Düsseldorf. Laut einer aktuellen Untersuchung von Creditreform und dem Leibniz-Zentrum für Europäische Wirtschaftsforschung sind bundesweit rund 188.000 Unternehmen geschlossen worden – zehn Prozent mehr als im Vorjahr. Im IHK-Bezirk zeigt sich ein differenzierteres Bild.


Die Schließungsraten liegen mit 6,4 Prozent in Düsseldorf und 6,2 Prozent im Kreis Mettmann deutlich über dem NRW-Durchschnitt von 5,7 Prozent. Im Vergleich der 53 Kreise und kreisfreien Städte in Nordrhein-Westfalen belegen Düsseldorf und der Kreis Mettmann damit die Plätze 6 und 10. Auch bei den absoluten Zahlen sticht die Region hervor: 2025 wurden in Düsseldorf rund 2.333 Unternehmen geschlossen, im Kreis Mettmann rund 1.369 – nach Köln die höchsten Werte in Nordrhein-Westfalen. Bei der Einordnung dieser Zahlen ist allerdings zu berücksichtigen, dass in größeren Wirtschaftsstandorten auch mehr Unternehmen ansässig sind. Für den Vergleich der Regionen ist daher aus Sicht der IHK die Schließungsrate aussagekräftiger.

Zunehmend betroffen sind auch kleine und mittlere Unternehmen. Dabei schließen nicht nur Betriebe mit wirtschaftlichen Problemen, sondern auch Unternehmen mit guter oder mittlerer Bonität. Nur rund 13 Prozent der Schließungen standen im Zusammenhang mit einer Insolvenz.
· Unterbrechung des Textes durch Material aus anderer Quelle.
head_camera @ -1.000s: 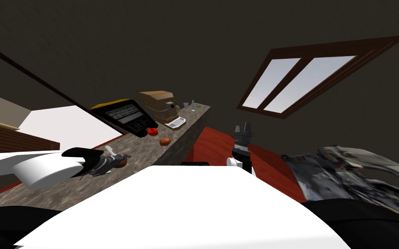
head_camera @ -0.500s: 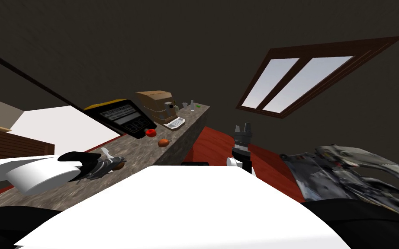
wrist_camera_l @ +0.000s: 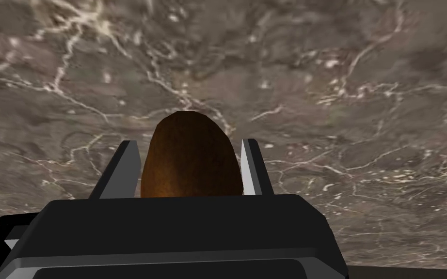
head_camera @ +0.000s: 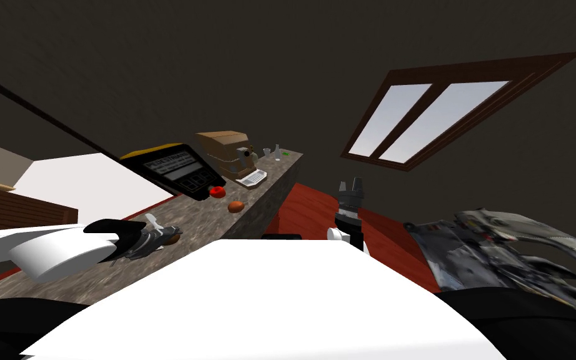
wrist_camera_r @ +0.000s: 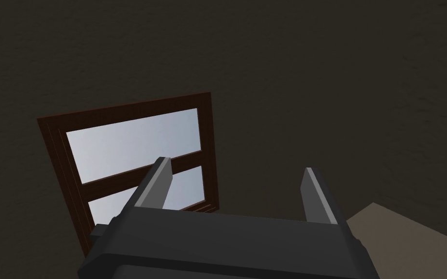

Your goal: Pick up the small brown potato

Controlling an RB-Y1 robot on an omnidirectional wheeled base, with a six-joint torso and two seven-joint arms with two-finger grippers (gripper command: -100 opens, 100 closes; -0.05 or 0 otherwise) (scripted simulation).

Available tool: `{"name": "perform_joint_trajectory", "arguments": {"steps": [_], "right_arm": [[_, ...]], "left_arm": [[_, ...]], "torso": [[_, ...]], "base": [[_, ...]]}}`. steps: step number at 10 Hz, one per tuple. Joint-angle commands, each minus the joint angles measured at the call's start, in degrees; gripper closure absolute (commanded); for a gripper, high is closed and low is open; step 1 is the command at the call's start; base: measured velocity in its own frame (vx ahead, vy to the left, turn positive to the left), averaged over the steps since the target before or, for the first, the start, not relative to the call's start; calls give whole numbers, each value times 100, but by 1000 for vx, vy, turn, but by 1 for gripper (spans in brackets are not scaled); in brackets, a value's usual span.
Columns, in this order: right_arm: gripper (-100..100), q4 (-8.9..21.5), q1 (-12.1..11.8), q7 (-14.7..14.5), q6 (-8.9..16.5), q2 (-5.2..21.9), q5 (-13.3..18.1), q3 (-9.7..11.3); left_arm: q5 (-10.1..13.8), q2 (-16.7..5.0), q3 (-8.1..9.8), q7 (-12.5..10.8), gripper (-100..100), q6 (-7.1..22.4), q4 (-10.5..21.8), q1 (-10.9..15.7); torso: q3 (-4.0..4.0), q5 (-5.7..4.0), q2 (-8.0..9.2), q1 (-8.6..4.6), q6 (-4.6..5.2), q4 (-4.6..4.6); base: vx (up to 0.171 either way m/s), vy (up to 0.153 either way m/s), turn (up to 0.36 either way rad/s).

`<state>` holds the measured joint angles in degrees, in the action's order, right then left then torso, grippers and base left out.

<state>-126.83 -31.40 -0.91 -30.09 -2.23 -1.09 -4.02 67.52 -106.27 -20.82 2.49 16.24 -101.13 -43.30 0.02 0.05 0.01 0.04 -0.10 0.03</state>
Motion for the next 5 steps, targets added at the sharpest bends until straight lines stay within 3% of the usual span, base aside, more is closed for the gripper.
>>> {"name": "perform_joint_trajectory", "arguments": {"steps": [1,3,4,5], "right_arm": [[0,0,0,0,0,0,0,0],[0,0,0,0,0,0,0,0],[0,0,0,0,0,0,0,0],[0,0,0,0,0,0,0,0]], "left_arm": [[126,-198,29,-42,100,-15,-102,-2],[236,-370,60,-70,100,-16,-195,-2],[184,-292,54,-54,100,7,-161,9],[191,-307,56,-66,0,5,-169,7]], "torso": [[0,0,0,0,0,0],[6,-2,11,2,-3,2],[7,-2,12,1,-2,3],[5,0,8,1,-2,2]], "base": [[-24,7,60],[-32,13,40],[-12,6,6],[0,0,0]]}}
Als Gründe nennt Creditreform neben Finanzierungsschwierigkeiten auch den technologischen Wandel, steigenden Wettbewerbsdruck, den demografischen Wandel und den Arbeitskräftemangel.

Für die IHK Düsseldorf sind die hohen Schließungszahlen ein Warnsignal. „Wenn ein wirtschaftlich tragfähiges Unternehmen schließen muss, weil die Übergabe nicht rechtzeitig geregelt werden konnte, gehen unternehmerisches Know-how, Arbeitsplätze und Wertschöpfung in der Region verloren. Deshalb unterstützen wir Unternehmen dabei, sich frühzeitig mit der eigenen Nachfolge auseinanderzusetzen“, sagt Nikolaus Paffenholz, Geschäftsführer Unternehmensservice der IHK Düsseldorf.
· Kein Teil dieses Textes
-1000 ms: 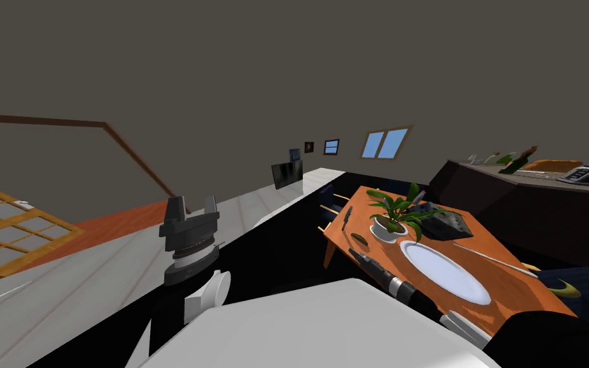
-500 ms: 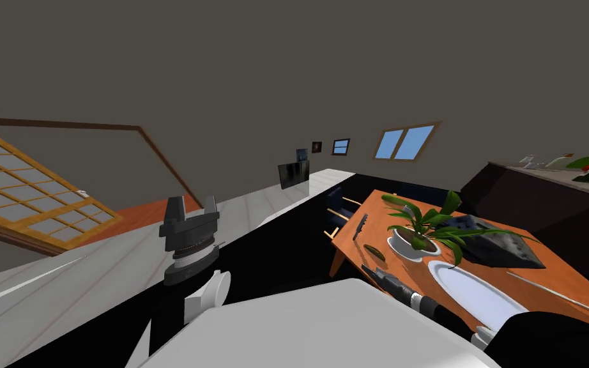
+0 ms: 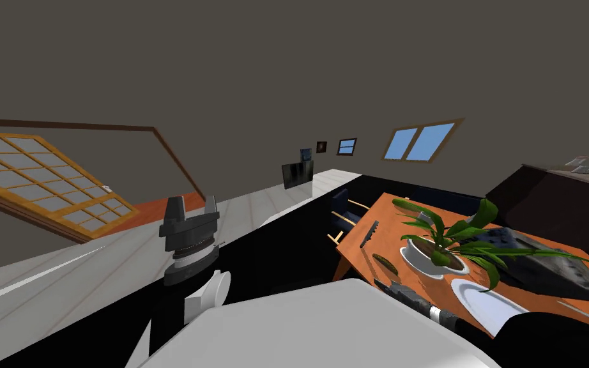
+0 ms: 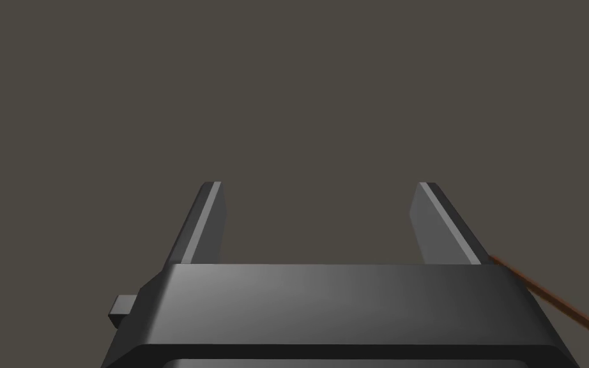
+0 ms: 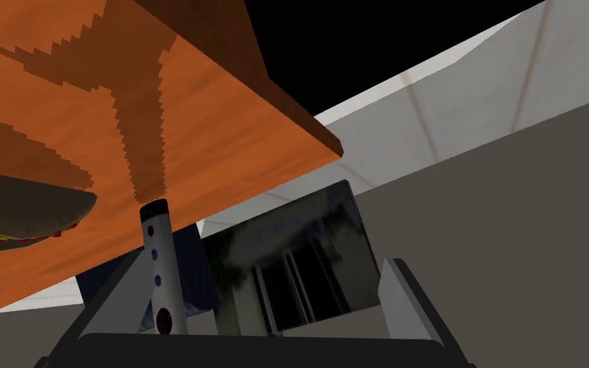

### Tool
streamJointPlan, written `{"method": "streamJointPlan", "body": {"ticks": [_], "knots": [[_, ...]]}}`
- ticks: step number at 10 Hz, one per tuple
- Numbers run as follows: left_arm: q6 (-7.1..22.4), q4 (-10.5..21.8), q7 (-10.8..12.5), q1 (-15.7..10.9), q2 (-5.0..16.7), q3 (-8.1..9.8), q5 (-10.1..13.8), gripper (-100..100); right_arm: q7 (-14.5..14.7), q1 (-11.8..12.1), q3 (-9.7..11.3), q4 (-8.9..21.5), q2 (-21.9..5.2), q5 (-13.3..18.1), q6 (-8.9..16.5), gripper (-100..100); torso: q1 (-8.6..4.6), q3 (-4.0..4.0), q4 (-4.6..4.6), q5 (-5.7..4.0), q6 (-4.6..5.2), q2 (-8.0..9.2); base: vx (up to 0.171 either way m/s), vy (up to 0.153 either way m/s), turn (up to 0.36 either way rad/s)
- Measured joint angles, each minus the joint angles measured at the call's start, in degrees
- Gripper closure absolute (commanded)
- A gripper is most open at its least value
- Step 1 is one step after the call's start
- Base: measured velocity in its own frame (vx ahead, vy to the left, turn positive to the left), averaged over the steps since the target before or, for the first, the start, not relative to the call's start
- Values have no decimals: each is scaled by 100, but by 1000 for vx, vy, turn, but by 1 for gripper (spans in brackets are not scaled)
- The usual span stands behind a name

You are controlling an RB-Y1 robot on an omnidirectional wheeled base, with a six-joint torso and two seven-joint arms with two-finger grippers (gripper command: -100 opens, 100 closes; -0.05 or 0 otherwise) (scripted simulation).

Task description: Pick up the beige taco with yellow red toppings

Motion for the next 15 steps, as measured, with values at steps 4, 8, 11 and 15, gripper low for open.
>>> {"method": "streamJointPlan", "body": {"ticks": [4,8,11,15], "knots": [[0,0,0,0,0,0,0,0,187,96,127,669,-362,544,-29,-100,-10,-5,-1,-2,-2,-9,113,-65,165],[0,0,0,0,1,0,0,0,287,100,377,1175,-669,1066,62,-100,-20,-7,-2,-5,-3,-11,91,-79,122],[0,0,0,0,0,0,0,0,402,161,493,1448,-771,1349,36,-100,-10,1,0,-3,0,1,76,-70,141],[0,0,0,0,0,0,0,0,617,115,814,1891,-812,1801,-9,-100,1,-2,0,-2,2,-2,75,-56,94]]}}
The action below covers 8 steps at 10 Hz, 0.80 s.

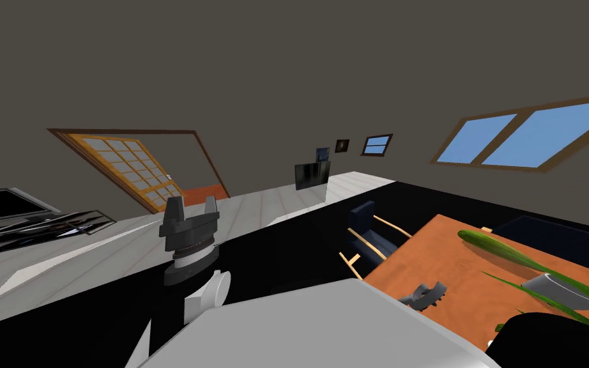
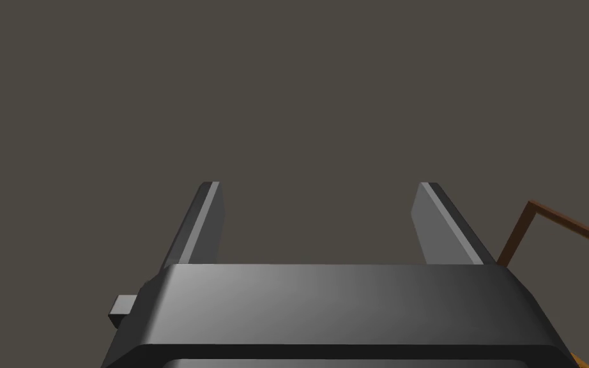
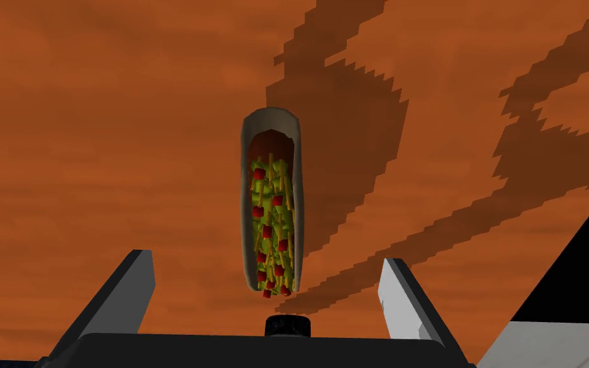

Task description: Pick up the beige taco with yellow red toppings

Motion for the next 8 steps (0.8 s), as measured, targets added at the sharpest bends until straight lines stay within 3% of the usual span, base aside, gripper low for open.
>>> {"method": "streamJointPlan", "body": {"ticks": [2,3,4,7,8], "knots": [[0,0,0,0,0,0,0,0,64,-4,183,86,31,183,56,-100,13,8,3,3,1,14,27,-12,48],[0,0,0,0,0,0,0,0,84,-4,190,97,35,192,51,0,18,12,5,4,2,22,0,0,0],[0,0,0,-1,-1,0,0,0,82,-4,189,96,34,191,51,-100,20,16,6,5,2,28,-5,-27,83],[0,0,0,-1,0,0,0,0,200,-218,347,345,352,188,181,-100,3,20,8,0,1,34,-6,-39,69],[0,0,0,-1,0,0,0,0,210,-223,351,352,362,187,190,100,12,19,8,3,3,33,0,0,0]]}}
Denn auch wirtschaftlich tragfähige Unternehmen können schließen, wenn sich keine geeignete Nachfolge findet. „Je früher Unternehmerinnen und Unternehmer mit der Planung beginnen, desto größer sind die Chancen, eine passende Nachfolgelösung zu finden und den Betrieb erfolgreich weiterzuführen“, so Paffenholz. Neben erfolgreichen Unternehmensnachfolgen sind Neugründungen entscheidend für einen starken Wirtschaftsstandort. Hier zeigt sich ein differenziertes Bild zwischen Düsseldorf und dem Kreis Mettmann. Im aktuellen NUI-Regionenranking 2025 des Instituts für Mittelstandsforschung Bonn verbessert sich der Kreis Mettmann bundesweit von Platz 29 auf Platz 18 und gehört damit zu den Top 20 der 400 Kreise und kreisfreien Städte. Düsseldorf liegt aktuell auf Platz 25, nachdem die Landeshauptstadt im Vorjahr Rang 9 belegt hatte. Trotz dieser unterschiedlichen Entwicklung bleibt die unternehmerische Initiative in beiden Teilen des IHK-Bezirks überdurchschnittlich hoch. Der NUI-Wert liegt im Kreis Mettmann bei 185,8 und in Düsseldorf bei 182,4. Der Durchschnitt aller Kreise und kreisfreien Städte beträgt 145,3.

„Gerade in einer wirtschaftlich schwierigen Phase kommt es darauf an, bestehende Unternehmen zu erhalten und zugleich Raum für neue unternehmerische Ideen zu schaffen. Dafür haben wir in Düsseldorf und im Kreis Mettmann eine gute Ausgangsbasis, müssen aber weiter daran arbeiten, Gründungen, Wachstum und erfolgreiche Unternehmensnachfolgen zu erleichtern“, so Paffenholz.

Nordrhein-Westfalen zählt weiterhin zu den wichtigsten Start-up-Standorten Deutschlands und verfügt über eine breite Finanzierungsaktivität. Eine Herausforderung bleiben größere Wachstumsfinanzierungen. Düsseldorf ist als Start-up-Standort stabil und sichtbar, hat jedoch noch Potenzial, bei größeren Finanzierungsrunden weiter aufzuschließen.